Post Pandemic Residential Design Trends

The American Institute of Architect’s third quarter 2020 Home Design Trends Survey shows a strong jump in the number of home offices, exercise and yoga spaces, flex rooms and indoor quality products being requested by homeowners. Interior designers across the country are seeing the same trends, all of which can be attributed to the pandemic.

This survey’s visual format is intended to help you quickly identify emerging trends in home design by using visual cues to scroll over and pull up charts and figures with findings for each quarter. As a reminder, each quarter the AIA Home Design Trends Survey highlights a different area of home trends and includes the same business conditions questions for tracking purposes. Starting with the Q1 2019 report, AIA have renumbered the reports to reflect the quarter in which they are released. The quarterly breakdowns are: Q1 addresses “Kitchen and Bath”; Q2 covers “Home and Property Design”; Q3 covers “Home Features”; and Q4 covers “Neighborhood and Community Design.” Reports prior to 2019 cover the following: Q1, “Home and Property Design”; Q2, “Home Features”; Q3, “Neighborhood and Community Design”; and Q4, “Kitchen and Bath”.

The biggest jump on the AIA summary was among home office requests, which more than doubled. Compared to 29% for 2019, 68% of architects shared that clients are asking for these dedicated rooms. That correlates to millions of professional employees being asked to work from home for extended periods.
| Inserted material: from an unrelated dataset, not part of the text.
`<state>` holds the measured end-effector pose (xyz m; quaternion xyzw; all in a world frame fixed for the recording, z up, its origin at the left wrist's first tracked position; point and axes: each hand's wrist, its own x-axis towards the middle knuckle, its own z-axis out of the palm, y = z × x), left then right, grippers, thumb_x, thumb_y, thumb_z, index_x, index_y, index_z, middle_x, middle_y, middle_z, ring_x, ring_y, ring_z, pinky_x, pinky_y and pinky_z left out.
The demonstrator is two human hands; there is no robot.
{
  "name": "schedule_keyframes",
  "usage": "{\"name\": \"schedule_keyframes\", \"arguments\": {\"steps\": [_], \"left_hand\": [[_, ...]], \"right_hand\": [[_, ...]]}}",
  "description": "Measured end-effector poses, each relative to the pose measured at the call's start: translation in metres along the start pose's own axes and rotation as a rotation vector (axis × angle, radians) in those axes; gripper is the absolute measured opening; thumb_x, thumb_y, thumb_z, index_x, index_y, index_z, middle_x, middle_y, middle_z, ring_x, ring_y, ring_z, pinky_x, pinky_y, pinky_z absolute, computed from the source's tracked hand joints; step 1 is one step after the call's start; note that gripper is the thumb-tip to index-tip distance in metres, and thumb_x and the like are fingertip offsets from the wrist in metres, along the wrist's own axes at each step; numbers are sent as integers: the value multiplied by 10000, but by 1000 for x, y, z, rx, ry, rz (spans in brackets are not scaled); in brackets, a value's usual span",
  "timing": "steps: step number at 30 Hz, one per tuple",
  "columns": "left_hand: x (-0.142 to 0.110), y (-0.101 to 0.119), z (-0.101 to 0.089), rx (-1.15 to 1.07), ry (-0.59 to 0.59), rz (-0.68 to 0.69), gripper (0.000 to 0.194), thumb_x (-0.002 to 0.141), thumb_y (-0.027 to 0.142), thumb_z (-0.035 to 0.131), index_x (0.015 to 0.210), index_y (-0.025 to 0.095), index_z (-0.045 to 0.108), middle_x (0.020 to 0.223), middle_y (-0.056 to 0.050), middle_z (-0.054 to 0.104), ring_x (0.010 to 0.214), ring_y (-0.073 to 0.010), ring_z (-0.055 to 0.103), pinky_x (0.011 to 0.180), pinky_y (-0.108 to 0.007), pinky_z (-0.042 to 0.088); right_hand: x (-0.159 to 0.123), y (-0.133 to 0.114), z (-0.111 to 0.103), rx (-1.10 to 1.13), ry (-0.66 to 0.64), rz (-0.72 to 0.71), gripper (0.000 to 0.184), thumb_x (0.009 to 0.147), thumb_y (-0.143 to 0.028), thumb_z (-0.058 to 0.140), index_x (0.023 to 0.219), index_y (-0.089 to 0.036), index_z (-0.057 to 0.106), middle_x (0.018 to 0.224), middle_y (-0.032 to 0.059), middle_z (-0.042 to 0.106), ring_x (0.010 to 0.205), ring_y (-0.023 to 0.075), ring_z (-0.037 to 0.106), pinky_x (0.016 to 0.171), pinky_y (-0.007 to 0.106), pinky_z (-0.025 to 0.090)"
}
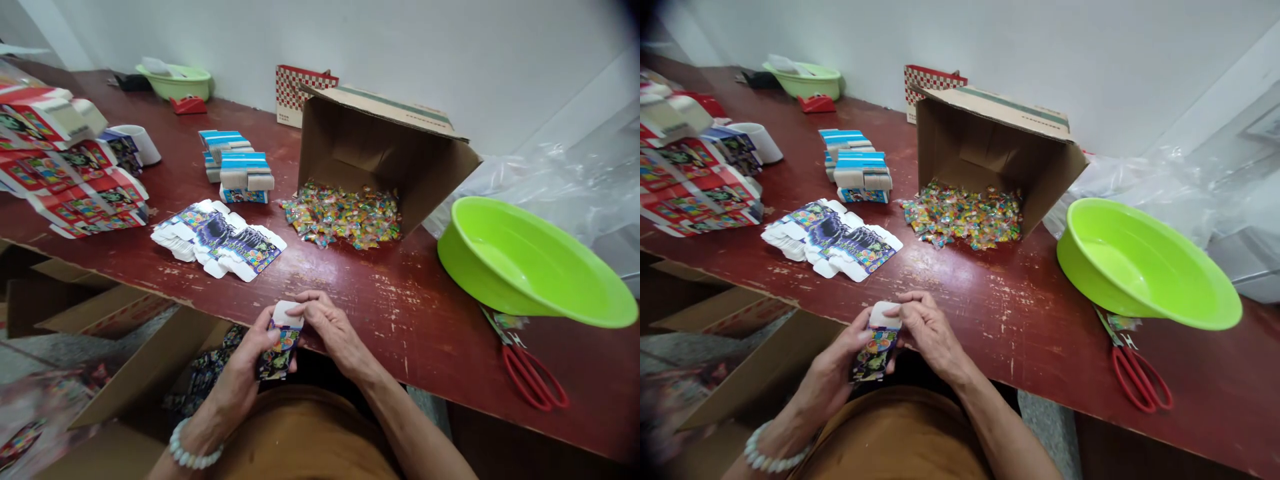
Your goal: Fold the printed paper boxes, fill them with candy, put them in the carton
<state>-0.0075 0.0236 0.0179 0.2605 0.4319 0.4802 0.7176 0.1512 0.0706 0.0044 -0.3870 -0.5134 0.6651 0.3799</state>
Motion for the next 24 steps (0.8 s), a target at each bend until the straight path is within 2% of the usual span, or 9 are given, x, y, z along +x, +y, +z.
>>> {"name": "schedule_keyframes", "arguments": {"steps": [3,6,8,10,12,14,16,19,24], "left_hand": [[2,3,2,-51,34,-51,452,818,508,630,1079,139,610,714,-48,703,526,-162,630,520,-273,516],[4,-3,3,13,30,-3,436,795,484,685,1069,155,604,678,-27,691,534,-167,628,472,-255,521],[6,-7,3,47,58,67,444,767,461,732,1079,182,583,695,-14,692,560,-172,636,436,-235,513],[7,-7,3,31,80,60,438,779,466,731,1081,197,562,714,-11,696,542,-163,636,421,-223,506],[7,-3,4,-55,46,-53,438,831,515,661,1119,207,541,706,-12,693,476,-158,625,412,-242,508],[6,3,4,-152,2,-167,455,890,555,550,1188,213,525,686,-16,687,427,-175,622,398,-277,512],[6,8,5,-185,10,-173,459,934,540,464,1239,204,529,694,-28,693,420,-195,633,391,-297,514],[6,9,6,-141,68,-67,474,970,495,409,1261,157,574,741,-58,714,450,-189,650,417,-287,523],[7,2,-1,-147,21,-77,606,933,579,449,1297,121,608,750,-91,732,437,-162,635,402,-240,486]], "right_hand": [[2,-1,-2,239,-24,148,424,806,-510,723,1131,-259,618,931,9,602,635,89,579,557,209,506],[4,0,-1,211,-136,159,502,721,-451,817,1128,-243,608,922,5,640,631,85,573,555,195,498],[4,2,0,81,-126,52,387,745,-466,792,1014,-218,667,1019,43,642,707,110,594,540,196,497],[3,4,2,-113,-20,-160,270,816,-462,724,893,-203,708,1036,67,647,784,146,621,573,226,519],[2,4,4,-330,59,-404,233,880,-418,656,840,-200,729,960,78,685,832,176,647,686,280,542],[0,3,5,-492,37,-535,233,935,-359,586,868,-197,740,857,75,715,827,182,661,781,312,527],[-1,0,7,-568,12,-495,252,959,-314,540,873,-188,740,803,64,717,780,169,658,760,298,517],[0,-4,9,-572,64,-360,194,919,-274,584,854,-183,743,753,41,703,686,144,630,654,256,502],[5,-9,9,-410,-21,-230,155,895,-278,613,866,-168,718,790,28,721,529,86,594,511,195,465]]}}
Flex rooms are seeing 43% of architects reporting requests in 2020. Homeowners are looking at the layouts of their homes and determining whether remodels or additions are required for distance learning and other new needs.

The 23% of architects seeing requests for exercise and yoga spaces now is likely driven by those businesses closing because of Covid lockdowns. That’s making it hard for people to maintain their fitness when they need it most. Back then it was easier for busy homeowners to head to a gym or yoga studio to fulfill their fitness needs. Home spaces for fitness are becoming must-haves instead of nice to haves.

 “I’m definitely seeing many requests for home gyms,” observes Marina V. Umali, a designer in Ridgewood, New Jersey. She attributes demand not just to shutdowns, but to people’s concerns about being sedentary because of the pandemic. “There’s no commute anymore, the walk to the desk at home is pretty short, and many are looking for ways to get their bodies moving.” She points out that even when gyms and studios are available again, “Some people are still not comfortable going.”

There is also an increasing demand for work from home spaces. The latter is definitely pandemic-driven, as so many meetings that used to occur in conference rooms are now displaying a participant’s home setting.

As people are using more of their homes now, the potential of home space is finally being realized. Pandemic-driven needs for package handling, home organization and added storage, hobbies and distance learning are also creating an urge for flexible space planning at home.